▶ **Records provided**

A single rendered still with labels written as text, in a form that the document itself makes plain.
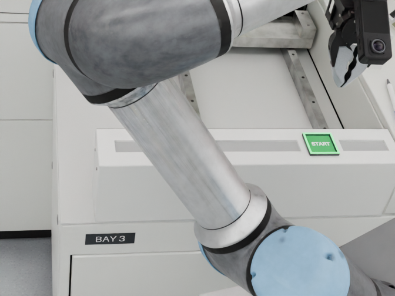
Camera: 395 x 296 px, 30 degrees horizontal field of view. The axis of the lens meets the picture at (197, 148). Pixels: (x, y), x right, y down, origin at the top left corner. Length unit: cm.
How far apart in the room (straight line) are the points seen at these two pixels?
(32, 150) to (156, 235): 76
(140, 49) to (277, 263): 37
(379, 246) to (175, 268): 44
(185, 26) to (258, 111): 90
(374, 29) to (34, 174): 123
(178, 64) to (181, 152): 20
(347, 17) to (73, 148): 60
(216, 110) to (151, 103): 72
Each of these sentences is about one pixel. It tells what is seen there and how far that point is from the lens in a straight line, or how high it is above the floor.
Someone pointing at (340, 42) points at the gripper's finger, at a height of 119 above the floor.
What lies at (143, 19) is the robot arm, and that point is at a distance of 73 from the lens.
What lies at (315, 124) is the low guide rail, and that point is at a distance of 159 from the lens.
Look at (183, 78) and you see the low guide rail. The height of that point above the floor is 85.
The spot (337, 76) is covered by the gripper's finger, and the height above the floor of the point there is 112.
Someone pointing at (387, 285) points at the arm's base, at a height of 99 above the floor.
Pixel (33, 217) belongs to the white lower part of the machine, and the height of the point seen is 14.
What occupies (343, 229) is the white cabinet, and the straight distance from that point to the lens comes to 147.
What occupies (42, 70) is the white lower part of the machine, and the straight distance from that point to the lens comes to 188.
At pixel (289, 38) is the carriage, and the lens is 176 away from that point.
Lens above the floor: 181
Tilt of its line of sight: 42 degrees down
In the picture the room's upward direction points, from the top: 11 degrees clockwise

▶ **Problem requirements**
Using the entries above, return exactly the lines from the line with "Camera: 395 x" to the line with "Pixel (33, 217)", counting both of those lines.

▶ **Exercise answer**
Camera: 395 x 296 px, 30 degrees horizontal field of view. The axis of the lens meets the picture at (197, 148). Pixels: (x, y), x right, y down, origin at the top left corner. Length unit: cm.
How far apart in the room (straight line) are the points seen at these two pixels?
(32, 150) to (156, 235): 76
(140, 49) to (277, 263): 37
(379, 246) to (175, 268): 44
(185, 26) to (258, 111): 90
(374, 29) to (34, 174): 123
(178, 64) to (181, 152): 20
(347, 17) to (73, 148): 60
(216, 110) to (151, 103): 72
Each of these sentences is about one pixel. It tells what is seen there and how far that point is from the lens in a straight line, or how high it is above the floor.
Someone pointing at (340, 42) points at the gripper's finger, at a height of 119 above the floor.
What lies at (143, 19) is the robot arm, and that point is at a distance of 73 from the lens.
What lies at (315, 124) is the low guide rail, and that point is at a distance of 159 from the lens.
Look at (183, 78) and you see the low guide rail. The height of that point above the floor is 85.
The spot (337, 76) is covered by the gripper's finger, and the height above the floor of the point there is 112.
Someone pointing at (387, 285) points at the arm's base, at a height of 99 above the floor.
Pixel (33, 217) belongs to the white lower part of the machine, and the height of the point seen is 14.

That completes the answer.